▶ [REQUIREMENT]
All the lines below need to be output exactly, apart from any images.

▶ [COLLECTED MATERIAL]

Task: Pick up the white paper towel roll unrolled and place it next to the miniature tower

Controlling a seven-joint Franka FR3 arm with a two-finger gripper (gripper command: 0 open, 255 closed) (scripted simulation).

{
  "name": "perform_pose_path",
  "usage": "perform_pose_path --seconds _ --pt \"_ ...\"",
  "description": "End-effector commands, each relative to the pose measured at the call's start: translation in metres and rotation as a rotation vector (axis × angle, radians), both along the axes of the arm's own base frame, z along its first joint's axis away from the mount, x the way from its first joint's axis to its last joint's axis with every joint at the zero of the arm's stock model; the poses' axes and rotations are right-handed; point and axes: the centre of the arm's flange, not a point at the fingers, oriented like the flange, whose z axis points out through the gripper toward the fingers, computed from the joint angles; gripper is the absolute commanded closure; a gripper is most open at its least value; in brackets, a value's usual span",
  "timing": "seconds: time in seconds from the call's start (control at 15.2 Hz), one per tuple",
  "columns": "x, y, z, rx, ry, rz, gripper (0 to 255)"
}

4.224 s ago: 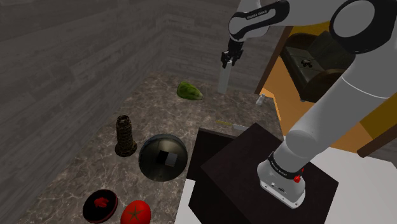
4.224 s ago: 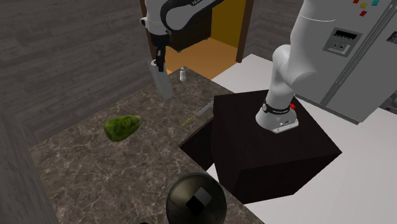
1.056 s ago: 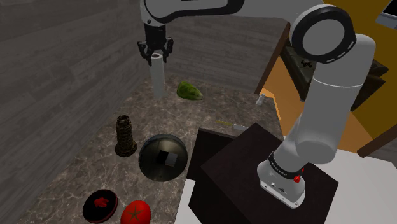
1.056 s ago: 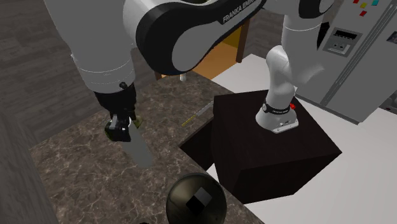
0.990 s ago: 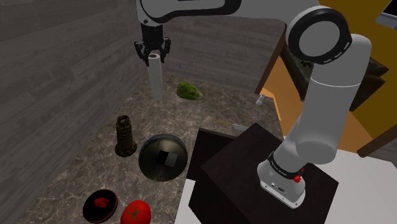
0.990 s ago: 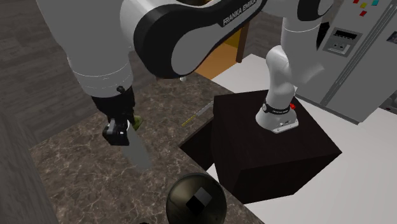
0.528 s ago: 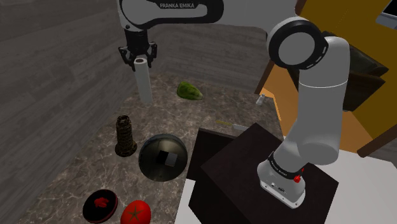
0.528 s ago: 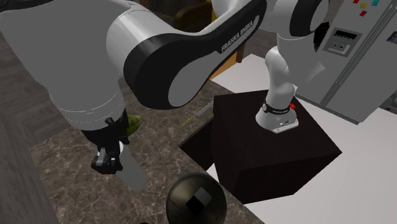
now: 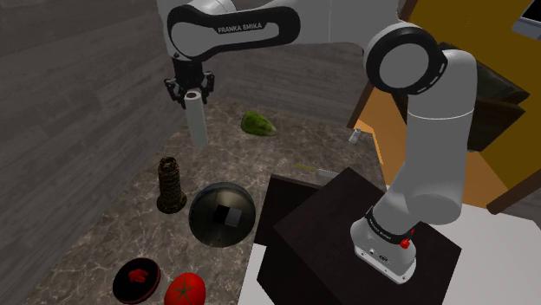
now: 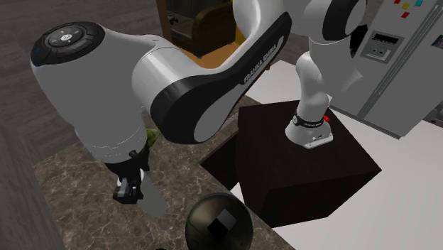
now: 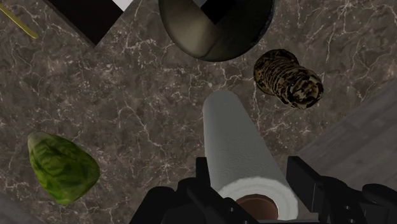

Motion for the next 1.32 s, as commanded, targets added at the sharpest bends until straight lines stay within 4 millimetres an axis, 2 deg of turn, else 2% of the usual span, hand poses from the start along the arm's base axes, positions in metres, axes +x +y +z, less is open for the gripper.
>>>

▶ [RESULT BELOW]
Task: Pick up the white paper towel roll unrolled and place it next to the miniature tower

Controlling a seven-joint Franka FR3 arm with a two-finger gripper (gripper command: 0 open, 255 closed) (scripted simulation).

{
  "name": "perform_pose_path",
  "usage": "perform_pose_path --seconds _ --pt \"_ ...\"",
  "description": "End-effector commands, each relative to the pose measured at the call's start: translation in metres and rotation as a rotation vector (axis × angle, radians), both along the axes of the arm's own base frame, z along its first joint's axis away from the mount, x the way from its first joint's axis to its last joint's axis with every joint at the zero of the arm's stock model; the poses' axes and rotations are right-handed; point and axes: the centre of the arm's flange, not a point at the fingers, oriented like the flange, whose z axis points out through the gripper toward the fingers, computed from the joint angles; gripper is the absolute commanded closure; a gripper is most open at its least value; in brackets, a value's usual span",
  "timing": "seconds: time in seconds from the call's start (control at 15.2 Hz), one per tuple",
  "columns": "x, y, z, rx, ry, rz, gripper (0 to 255)"
}

4.224 s ago: 
4.224 s ago: 
1.056 s ago: 
1.056 s ago: 
0.990 s ago: 
0.990 s ago: 
0.528 s ago: 
0.528 s ago: 
now: 
now: 
now: 

Motion for the next 1.32 s, as commanded, targets added at the sharpest bends until straight lines stay within 4 millimetres an axis, 2 deg of turn, else 2% of the usual span, hand poses from the start along the arm's base axes, positions in metres, axes +x +y +z, less is open for the gripper.
>>>

No part of the exercise remains unanswered.